Electronic Voting Investigated as Way To Improve Participation

Council and staff are taking a hard look at the virtual universe as a way to get more APEGGA members involved in self-governance.

Right now, only about 16 per cent of eligible members take part in the mail-in Council elections held each year. A much smaller percentage of members attend the Annual General Meeting, which alternates between Edmonton and Calgary each April.

The idea is to increase member participation in votes and polls through the use of computers and software. And the challenge, Council heard, is to do so without eliminating the essential qualities of the old-fashioned way – an audit trail and voter privacy, for example.

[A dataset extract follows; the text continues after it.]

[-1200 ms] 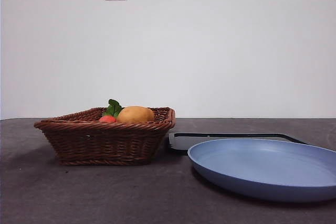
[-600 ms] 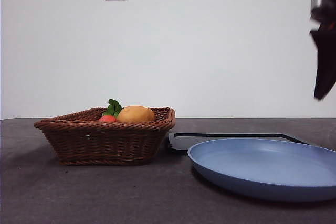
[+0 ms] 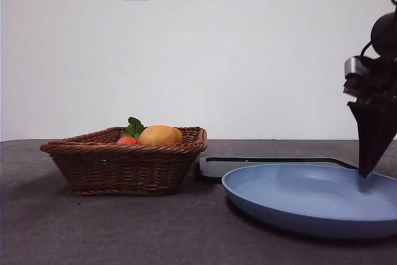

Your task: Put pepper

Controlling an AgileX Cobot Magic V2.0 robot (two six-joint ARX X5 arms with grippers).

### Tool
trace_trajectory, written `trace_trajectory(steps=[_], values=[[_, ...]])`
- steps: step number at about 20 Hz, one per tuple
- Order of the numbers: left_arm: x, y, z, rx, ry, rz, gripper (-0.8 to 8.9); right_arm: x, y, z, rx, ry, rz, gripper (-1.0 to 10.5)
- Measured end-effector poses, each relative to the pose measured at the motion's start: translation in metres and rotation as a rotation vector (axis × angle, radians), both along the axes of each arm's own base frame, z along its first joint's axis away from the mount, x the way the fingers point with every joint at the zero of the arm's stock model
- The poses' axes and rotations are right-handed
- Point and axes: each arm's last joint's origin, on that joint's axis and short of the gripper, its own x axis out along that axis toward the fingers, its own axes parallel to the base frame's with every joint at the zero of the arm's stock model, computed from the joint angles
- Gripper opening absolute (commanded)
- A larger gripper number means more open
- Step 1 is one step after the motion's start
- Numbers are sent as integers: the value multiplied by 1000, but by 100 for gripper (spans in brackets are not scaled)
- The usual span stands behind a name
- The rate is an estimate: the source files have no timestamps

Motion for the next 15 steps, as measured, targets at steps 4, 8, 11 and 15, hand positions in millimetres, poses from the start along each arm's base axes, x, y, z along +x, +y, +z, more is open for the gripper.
trace_trajectory(steps=[4,8,11,15], values=[[0,0,0,0,0,0,338,1,2,-6,-2,21,5,101],[1,0,-1,0,6,0,337,2,1,-6,-1,21,6,6],[6,0,-3,0,31,1,337,0,1,-6,2,35,5,6],[18,-4,-6,23,70,-5,337,-9,1,15,5,-7,-11,6]])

If APEGGA uses both the Internet and regular post for elections, the combined system must include a reliable way of validating a member’s right to vote, Deputy Registrar Al Schuld, P.Eng., told Council. It must protect the secrecy of a voter’s choices, and it must provide equal access to voting to all members.

Council discussed the electronic linking of off-site venues to the Annual General Meeting. Systems also exist to allow electronic voting at large meetings.

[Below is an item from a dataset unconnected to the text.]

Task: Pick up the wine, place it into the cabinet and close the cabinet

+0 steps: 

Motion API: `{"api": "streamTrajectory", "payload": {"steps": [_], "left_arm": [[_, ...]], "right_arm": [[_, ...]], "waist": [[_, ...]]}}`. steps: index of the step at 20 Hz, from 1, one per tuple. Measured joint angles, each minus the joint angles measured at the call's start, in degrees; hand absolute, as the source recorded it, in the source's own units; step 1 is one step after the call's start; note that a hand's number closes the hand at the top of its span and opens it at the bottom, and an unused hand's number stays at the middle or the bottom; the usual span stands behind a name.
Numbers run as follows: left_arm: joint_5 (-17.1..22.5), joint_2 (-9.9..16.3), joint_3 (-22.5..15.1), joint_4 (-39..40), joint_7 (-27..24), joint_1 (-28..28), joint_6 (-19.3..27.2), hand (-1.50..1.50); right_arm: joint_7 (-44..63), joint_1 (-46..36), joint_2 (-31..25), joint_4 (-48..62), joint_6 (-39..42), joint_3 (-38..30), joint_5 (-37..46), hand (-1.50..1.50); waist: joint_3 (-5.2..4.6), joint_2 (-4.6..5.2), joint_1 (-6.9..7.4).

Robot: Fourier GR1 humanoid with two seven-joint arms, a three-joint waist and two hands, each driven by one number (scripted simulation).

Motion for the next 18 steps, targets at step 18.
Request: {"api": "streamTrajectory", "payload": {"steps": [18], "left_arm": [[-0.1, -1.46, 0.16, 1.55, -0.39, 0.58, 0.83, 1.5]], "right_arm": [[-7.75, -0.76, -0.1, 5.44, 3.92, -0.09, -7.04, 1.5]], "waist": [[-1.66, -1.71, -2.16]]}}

The Acts, Regulations and Bylaws Committee is looking at how electronic voting and other electronic participation can be accommodated within APEGGA’s governing legislation.

Awareness Emphasized In Dealing With Insurance Issues

APEGGA will focus on awareness and helping members maintain and better the quality of their practices, as a way to improve their risk ratings with insurance companies. Council approved a long list of implementation items that came out of the work of the Insurance Review Task Force, which has held a dozen or more meetings since it was struck a year ago because of insurance troubles facing members.

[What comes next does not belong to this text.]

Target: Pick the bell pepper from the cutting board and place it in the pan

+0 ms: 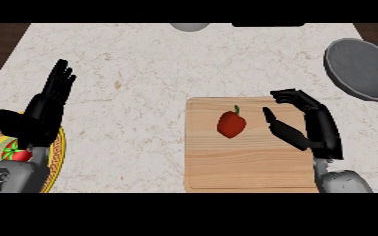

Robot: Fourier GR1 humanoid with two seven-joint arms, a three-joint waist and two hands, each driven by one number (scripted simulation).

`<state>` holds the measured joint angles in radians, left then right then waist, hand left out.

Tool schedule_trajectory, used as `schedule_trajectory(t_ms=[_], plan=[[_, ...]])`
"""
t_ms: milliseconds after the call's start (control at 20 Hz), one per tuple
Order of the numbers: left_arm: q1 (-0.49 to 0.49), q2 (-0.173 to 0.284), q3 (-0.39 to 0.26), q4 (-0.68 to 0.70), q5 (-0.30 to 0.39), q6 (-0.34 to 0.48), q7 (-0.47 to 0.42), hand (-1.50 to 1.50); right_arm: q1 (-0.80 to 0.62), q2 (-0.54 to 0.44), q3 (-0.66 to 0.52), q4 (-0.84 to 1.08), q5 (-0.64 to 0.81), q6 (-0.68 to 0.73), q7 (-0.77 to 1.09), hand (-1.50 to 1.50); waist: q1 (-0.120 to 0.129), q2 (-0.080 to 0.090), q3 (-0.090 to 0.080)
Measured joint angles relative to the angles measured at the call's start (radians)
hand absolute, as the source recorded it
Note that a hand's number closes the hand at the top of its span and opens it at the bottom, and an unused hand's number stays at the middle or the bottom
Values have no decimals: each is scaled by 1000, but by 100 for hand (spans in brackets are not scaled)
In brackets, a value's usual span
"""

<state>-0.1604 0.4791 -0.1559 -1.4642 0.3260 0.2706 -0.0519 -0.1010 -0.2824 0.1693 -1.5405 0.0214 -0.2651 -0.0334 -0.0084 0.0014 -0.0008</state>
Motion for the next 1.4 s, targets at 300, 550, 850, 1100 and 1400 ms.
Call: schedule_trajectory(t_ms=[300,550,850,1100,1400], plan=[[-32,-13,9,15,-5,23,41,0,190,-59,46,-197,260,-191,39,-150,-29,-8,-2],[-39,-25,4,15,-19,26,49,0,286,-209,57,-460,370,-95,280,-150,-25,-9,-4],[-69,-45,-5,23,-30,26,61,0,218,-359,60,-670,402,144,659,-150,-4,-4,-5],[-74,-63,-11,24,-45,16,59,0,-7,-404,47,-748,352,321,957,-150,17,-1,-3],[-83,-70,9,14,-57,-5,84,0,-282,-339,82,-644,309,416,1075,-150,22,-1,-1]])
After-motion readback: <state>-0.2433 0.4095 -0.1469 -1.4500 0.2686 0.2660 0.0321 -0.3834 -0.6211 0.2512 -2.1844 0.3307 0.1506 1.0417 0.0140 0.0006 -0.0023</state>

The problem is that professional liability insurers became leery of engineering firms after significant losses in their industry. For APEGGA members, that’s in some cases meant less selection, higher premiums, greater limitations and more exclusions. Some members have ended up buying policies they don’t want because of the way insurance is bundled.

The task force and Council decided against competing with private insurers by creating a self-insurance system for errors and omissions insurance. So far, the Canadian Council of Professional Engineers has not supported self-insurance, either.

See related stories, Practice Quality Identified As a Key to Better Insurance (page 1 of The PEGG) and A Peer Review Primer for Consulting Engineers (page 24 of The PEGG)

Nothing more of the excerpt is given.